• [Exercise]
From the records below, output exactly the lines running from the line containing "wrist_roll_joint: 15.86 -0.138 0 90" through the line containing "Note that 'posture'", and no others.

• [Task data]

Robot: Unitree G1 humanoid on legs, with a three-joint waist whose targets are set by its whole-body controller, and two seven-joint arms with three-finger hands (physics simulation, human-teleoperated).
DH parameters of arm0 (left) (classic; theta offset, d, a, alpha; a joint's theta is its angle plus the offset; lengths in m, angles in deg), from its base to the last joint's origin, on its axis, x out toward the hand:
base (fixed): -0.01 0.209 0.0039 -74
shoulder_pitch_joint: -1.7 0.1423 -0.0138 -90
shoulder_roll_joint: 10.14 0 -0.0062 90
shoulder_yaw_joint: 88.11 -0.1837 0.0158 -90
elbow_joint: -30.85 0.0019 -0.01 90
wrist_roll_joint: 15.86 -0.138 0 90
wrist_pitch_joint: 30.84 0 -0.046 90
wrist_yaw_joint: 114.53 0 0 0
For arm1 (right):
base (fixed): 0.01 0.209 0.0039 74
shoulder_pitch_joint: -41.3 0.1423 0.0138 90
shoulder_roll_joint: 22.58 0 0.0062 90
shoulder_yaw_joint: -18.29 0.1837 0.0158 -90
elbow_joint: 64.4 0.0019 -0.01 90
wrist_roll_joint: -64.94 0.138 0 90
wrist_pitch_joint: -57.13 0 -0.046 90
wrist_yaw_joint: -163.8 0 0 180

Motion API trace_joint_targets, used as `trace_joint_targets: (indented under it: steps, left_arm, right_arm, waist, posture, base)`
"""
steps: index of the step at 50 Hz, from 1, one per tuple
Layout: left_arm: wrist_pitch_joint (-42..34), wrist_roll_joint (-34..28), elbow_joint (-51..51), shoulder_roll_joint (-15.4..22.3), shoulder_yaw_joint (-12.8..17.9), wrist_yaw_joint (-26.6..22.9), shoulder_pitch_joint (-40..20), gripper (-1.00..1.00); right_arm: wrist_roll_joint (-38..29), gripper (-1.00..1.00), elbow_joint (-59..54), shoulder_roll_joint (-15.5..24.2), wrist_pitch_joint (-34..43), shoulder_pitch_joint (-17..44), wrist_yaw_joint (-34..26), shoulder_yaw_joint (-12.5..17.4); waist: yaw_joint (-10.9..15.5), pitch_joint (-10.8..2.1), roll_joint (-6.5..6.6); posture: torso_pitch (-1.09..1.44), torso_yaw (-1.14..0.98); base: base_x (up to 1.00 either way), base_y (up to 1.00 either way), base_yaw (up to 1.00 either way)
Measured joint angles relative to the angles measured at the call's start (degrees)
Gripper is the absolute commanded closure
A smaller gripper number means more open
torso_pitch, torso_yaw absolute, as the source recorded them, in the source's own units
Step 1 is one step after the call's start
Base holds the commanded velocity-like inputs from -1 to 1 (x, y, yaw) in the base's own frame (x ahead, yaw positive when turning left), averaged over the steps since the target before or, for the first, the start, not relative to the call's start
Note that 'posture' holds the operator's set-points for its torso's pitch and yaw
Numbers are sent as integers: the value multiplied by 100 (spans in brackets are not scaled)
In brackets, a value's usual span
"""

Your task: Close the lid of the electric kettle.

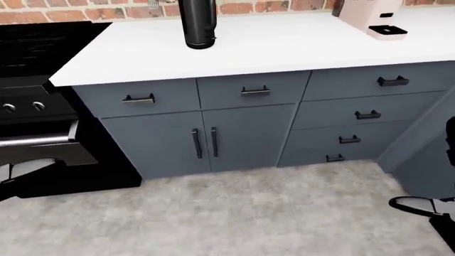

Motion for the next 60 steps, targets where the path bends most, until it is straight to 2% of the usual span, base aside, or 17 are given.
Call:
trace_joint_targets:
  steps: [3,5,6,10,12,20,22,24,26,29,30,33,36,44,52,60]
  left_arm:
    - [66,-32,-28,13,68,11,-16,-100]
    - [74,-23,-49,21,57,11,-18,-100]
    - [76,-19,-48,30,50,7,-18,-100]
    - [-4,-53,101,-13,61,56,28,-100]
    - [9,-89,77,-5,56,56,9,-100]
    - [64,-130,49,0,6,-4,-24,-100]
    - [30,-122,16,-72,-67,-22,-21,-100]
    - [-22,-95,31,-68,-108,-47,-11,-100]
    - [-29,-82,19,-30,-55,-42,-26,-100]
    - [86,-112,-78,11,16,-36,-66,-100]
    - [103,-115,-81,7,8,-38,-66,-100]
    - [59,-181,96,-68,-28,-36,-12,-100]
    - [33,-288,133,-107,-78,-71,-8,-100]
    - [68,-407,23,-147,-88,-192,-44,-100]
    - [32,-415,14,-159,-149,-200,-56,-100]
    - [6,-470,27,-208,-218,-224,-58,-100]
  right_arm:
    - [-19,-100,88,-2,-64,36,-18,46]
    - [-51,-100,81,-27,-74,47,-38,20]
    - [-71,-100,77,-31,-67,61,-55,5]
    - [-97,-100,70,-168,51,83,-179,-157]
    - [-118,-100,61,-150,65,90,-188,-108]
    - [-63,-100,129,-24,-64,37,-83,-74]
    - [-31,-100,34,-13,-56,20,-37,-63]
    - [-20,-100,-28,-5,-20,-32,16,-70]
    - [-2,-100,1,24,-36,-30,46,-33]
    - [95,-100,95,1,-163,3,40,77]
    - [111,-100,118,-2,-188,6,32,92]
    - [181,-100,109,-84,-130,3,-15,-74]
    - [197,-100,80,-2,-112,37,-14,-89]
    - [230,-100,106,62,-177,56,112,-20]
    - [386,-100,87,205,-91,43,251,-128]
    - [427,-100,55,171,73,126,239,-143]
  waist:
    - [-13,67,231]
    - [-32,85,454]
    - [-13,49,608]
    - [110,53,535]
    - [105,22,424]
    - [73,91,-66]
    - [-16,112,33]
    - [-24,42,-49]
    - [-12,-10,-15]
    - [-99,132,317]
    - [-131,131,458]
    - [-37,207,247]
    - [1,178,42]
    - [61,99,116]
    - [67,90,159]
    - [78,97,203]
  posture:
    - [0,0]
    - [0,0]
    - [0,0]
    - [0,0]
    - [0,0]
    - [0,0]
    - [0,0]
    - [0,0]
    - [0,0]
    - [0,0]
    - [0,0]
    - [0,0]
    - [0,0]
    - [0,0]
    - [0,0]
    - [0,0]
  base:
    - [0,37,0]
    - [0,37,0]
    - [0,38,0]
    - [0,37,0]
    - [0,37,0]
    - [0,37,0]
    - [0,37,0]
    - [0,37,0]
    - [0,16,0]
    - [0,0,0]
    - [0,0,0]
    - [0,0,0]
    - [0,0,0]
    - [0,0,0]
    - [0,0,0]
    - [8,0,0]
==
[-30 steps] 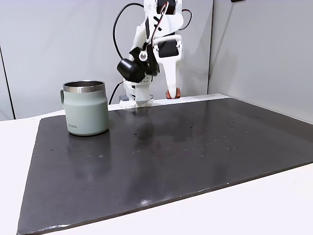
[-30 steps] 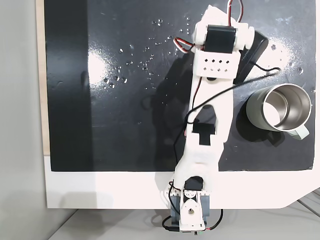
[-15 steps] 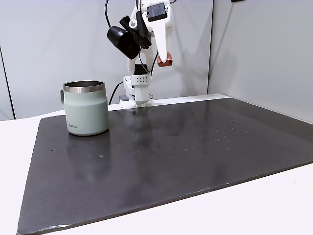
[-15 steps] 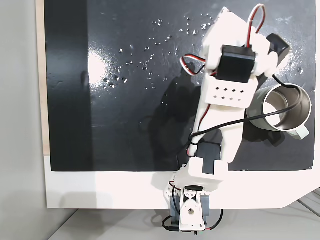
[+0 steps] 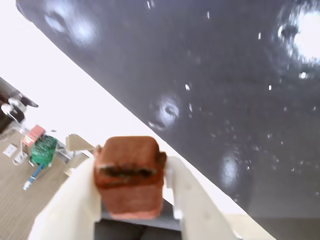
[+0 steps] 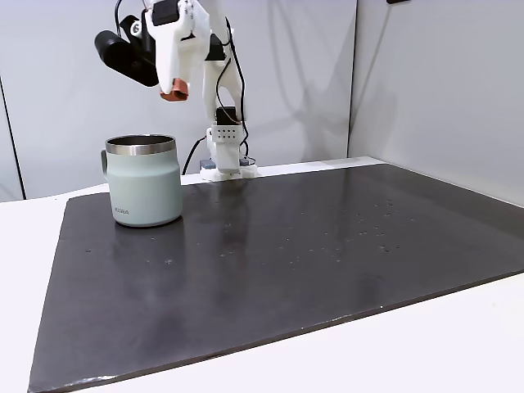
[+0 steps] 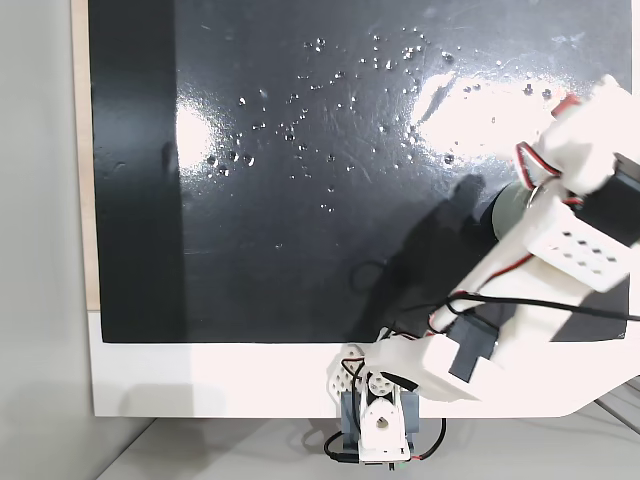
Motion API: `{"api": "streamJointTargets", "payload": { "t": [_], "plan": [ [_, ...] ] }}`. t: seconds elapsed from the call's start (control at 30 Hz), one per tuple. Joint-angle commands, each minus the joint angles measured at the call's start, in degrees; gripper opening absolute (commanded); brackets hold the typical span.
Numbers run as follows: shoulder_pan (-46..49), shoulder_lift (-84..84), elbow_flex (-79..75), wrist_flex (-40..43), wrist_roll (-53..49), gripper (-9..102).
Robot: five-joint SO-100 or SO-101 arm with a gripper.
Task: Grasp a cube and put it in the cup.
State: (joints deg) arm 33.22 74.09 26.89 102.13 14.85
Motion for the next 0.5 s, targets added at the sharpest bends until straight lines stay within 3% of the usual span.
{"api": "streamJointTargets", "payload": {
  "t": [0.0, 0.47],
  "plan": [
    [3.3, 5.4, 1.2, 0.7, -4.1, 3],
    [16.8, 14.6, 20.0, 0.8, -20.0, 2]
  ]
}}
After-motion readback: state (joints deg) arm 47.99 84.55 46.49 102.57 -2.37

• [Exercise solution]
wrist_roll_joint: 15.86 -0.138 0 90
wrist_pitch_joint: 30.84 0 -0.046 90
wrist_yaw_joint: 114.53 0 0 0
For arm1 (right):
base (fixed): 0.01 0.209 0.0039 74
shoulder_pitch_joint: -41.3 0.1423 0.0138 90
shoulder_roll_joint: 22.58 0 0.0062 90
shoulder_yaw_joint: -18.29 0.1837 0.0158 -90
elbow_joint: 64.4 0.0019 -0.01 90
wrist_roll_joint: -64.94 0.138 0 90
wrist_pitch_joint: -57.13 0 -0.046 90
wrist_yaw_joint: -163.8 0 0 180

Motion API trace_joint_targets, used as `trace_joint_targets: (indented under it: steps, left_arm, right_arm, waist, posture, base)`
"""
steps: index of the step at 50 Hz, from 1, one per tuple
Layout: left_arm: wrist_pitch_joint (-42..34), wrist_roll_joint (-34..28), elbow_joint (-51..51), shoulder_roll_joint (-15.4..22.3), shoulder_yaw_joint (-12.8..17.9), wrist_yaw_joint (-26.6..22.9), shoulder_pitch_joint (-40..20), gripper (-1.00..1.00); right_arm: wrist_roll_joint (-38..29), gripper (-1.00..1.00), elbow_joint (-59..54), shoulder_roll_joint (-15.5..24.2), wrist_pitch_joint (-34..43), shoulder_pitch_joint (-17..44), wrist_yaw_joint (-34..26), shoulder_yaw_joint (-12.5..17.4); waist: yaw_joint (-10.9..15.5), pitch_joint (-10.8..2.1), roll_joint (-6.5..6.6); posture: torso_pitch (-1.09..1.44), torso_yaw (-1.14..0.98); base: base_x (up to 1.00 either way), base_y (up to 1.00 either way), base_yaw (up to 1.00 either way)
Measured joint angles relative to the angles measured at the call's start (degrees)
Gripper is the absolute commanded closure
A smaller gripper number means more open
torso_pitch, torso_yaw absolute, as the source recorded them, in the source's own units
Step 1 is one step after the call's start
Base holds the commanded velocity-like inputs from -1 to 1 (x, y, yaw) in the base's own frame (x ahead, yaw positive when turning left), averaged over the steps since the target before or, for the first, the start, not relative to the call's start
Note that 'posture' holds the operator's set-points for its torso's pitch and yaw

The output is finished.